Warm up the fall season with this delightful squash recipe.
This squash recipe is great as a side dish, ravioli filling, or when used as second-day squash soup! Squash is not only a fall-favorite produce, as it has so much diversity for recipes. Now that it’s harvest season, it’s time to get pumpkin-crazy and whip up new and fun recipes.
Try this roasted squash tonight!
- 3 pounds butternut squash (or other variety), washed, and peeled with a vegetable peeler
- 6 ounces unsalted butter
- 2 tablespoons dark brown sugar
- 3 tablespoons molasses
- Kosher salt and freshly ground black pepper
- 1 teaspoon ground ginger
- 1 (1 to 2-inch) knob fresh ginger, peeled and finely grated
- 1/2 teaspoon ground cinnamon
- 1/4 teaspoon ground cloves
- 1/2 fresh orange
- Put the squash on a flat surface, split in half lengthwise and scrape out the seeds. Cut each piece in half, lengthwise, to form 4 wedges. Arrange in a single layer on 1 or 2 baking sheets.
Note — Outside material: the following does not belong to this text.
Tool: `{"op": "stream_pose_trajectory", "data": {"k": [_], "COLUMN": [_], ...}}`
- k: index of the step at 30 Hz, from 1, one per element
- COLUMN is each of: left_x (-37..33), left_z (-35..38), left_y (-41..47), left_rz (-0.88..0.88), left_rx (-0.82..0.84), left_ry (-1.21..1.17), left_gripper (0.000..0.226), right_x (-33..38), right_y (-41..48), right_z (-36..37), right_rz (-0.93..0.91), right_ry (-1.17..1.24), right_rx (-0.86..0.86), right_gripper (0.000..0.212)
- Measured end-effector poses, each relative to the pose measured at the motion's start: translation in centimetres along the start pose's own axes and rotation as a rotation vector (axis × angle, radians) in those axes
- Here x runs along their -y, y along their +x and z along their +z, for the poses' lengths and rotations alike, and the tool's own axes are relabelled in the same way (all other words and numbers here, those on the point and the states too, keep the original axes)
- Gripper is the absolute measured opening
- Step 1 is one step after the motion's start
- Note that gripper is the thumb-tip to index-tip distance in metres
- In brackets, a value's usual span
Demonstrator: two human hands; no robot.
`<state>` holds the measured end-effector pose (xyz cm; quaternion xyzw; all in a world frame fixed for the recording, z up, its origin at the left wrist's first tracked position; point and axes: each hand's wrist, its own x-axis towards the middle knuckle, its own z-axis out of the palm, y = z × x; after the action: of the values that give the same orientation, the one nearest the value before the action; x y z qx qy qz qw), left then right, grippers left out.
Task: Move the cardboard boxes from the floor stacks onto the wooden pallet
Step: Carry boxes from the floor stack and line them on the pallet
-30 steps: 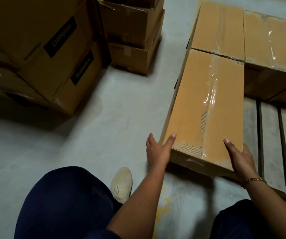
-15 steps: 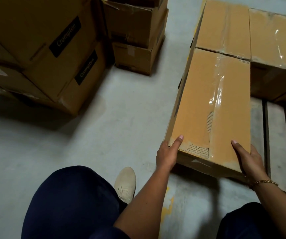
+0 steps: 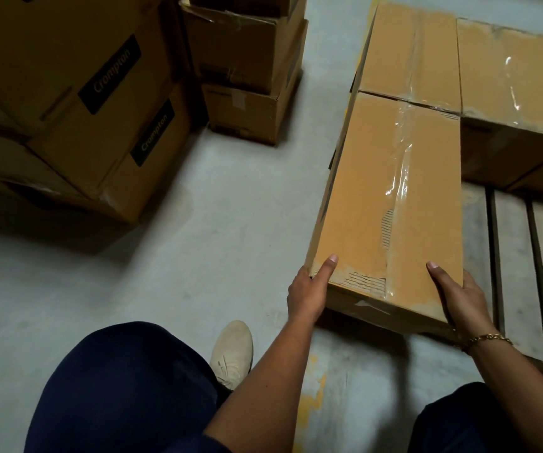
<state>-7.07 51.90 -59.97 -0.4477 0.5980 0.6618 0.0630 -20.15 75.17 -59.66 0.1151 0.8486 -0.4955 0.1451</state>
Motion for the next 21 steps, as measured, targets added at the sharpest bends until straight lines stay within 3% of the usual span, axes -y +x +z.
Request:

- Over medium heat in a small saucepan, add the butter. Once the butter turns light brown, remove from heat and immediately pour half of the butter over the squash sections.
- Sprinkle squash with brown sugar and molasses, season with salt and pepper, ground ginger, grated fresh ginger, cinnamon, and the ground cloves. Squeeze orange juice over the squash.
- Fill the bottom of the baking sheets with aluminum foil and seal the edges tightly. Put the tray in the center of the oven and bake for 30-40 minutes. When the squash is tender, remove the pan from the oven and carefully peel pack the foil. Transfer to a serving platter and serve!